ASSIGNED TASK.
The response should hold each line from the entries below where "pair" is found.
Segment Start: RECORDS SUPPLIED
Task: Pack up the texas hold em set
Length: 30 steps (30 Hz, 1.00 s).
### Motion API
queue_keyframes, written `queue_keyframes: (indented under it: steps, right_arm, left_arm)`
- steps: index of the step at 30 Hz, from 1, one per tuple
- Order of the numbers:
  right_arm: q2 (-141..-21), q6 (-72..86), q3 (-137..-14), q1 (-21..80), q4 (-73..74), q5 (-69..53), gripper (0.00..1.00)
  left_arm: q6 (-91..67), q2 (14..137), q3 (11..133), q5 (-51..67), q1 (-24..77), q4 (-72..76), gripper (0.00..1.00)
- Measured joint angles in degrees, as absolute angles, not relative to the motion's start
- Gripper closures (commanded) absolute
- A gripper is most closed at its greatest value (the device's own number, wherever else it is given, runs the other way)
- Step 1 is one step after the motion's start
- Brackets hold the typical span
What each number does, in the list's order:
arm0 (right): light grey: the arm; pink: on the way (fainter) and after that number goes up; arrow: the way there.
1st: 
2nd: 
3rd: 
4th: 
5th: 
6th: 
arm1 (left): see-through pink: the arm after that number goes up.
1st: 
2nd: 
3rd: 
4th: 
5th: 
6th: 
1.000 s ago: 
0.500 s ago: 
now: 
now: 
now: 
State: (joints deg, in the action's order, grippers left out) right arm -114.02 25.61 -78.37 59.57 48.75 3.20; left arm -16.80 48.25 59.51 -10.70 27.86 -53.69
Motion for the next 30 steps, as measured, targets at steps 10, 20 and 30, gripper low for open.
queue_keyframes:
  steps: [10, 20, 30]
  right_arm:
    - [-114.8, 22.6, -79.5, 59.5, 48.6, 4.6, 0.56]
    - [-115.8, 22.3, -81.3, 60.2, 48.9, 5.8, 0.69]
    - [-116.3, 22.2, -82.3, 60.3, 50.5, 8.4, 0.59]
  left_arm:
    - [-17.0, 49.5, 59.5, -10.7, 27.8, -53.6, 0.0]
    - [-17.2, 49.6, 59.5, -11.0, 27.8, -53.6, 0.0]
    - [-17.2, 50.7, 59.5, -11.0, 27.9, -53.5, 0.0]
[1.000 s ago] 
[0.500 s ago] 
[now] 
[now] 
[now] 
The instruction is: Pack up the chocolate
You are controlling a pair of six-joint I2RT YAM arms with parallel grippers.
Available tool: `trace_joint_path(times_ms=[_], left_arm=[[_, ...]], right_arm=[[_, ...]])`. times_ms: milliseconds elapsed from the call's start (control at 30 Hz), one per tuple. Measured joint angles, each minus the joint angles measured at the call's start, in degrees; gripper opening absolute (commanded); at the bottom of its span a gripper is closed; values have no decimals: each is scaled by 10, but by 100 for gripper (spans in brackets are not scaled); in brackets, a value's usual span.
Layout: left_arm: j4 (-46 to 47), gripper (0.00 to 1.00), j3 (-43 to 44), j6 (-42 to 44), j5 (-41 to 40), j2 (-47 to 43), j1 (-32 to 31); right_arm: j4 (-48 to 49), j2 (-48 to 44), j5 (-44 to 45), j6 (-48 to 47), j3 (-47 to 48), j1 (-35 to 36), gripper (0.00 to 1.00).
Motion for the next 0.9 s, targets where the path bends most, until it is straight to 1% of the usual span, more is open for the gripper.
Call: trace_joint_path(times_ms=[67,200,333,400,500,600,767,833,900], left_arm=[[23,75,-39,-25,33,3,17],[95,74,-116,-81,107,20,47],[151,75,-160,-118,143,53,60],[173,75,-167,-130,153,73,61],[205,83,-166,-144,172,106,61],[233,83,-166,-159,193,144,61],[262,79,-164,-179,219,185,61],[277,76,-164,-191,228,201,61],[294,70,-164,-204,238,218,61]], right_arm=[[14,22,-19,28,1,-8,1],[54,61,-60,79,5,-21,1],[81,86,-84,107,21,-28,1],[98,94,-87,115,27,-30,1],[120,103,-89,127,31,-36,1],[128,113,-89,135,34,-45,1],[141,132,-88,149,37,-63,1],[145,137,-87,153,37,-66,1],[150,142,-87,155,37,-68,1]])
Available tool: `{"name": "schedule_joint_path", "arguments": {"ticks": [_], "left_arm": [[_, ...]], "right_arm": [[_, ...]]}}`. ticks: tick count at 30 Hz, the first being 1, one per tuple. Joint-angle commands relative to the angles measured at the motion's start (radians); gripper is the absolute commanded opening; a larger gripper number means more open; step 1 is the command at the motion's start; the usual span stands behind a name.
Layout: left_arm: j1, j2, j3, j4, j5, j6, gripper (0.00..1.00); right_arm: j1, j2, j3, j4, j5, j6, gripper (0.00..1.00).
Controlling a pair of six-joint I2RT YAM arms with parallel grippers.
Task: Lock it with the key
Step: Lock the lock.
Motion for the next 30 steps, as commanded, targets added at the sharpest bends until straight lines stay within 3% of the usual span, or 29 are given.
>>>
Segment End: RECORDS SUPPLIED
ANSWER.
You are controlling a pair of six-joint I2RT YAM arms with parallel grippers.
Controlling a pair of six-joint I2RT YAM arms with parallel grippers.

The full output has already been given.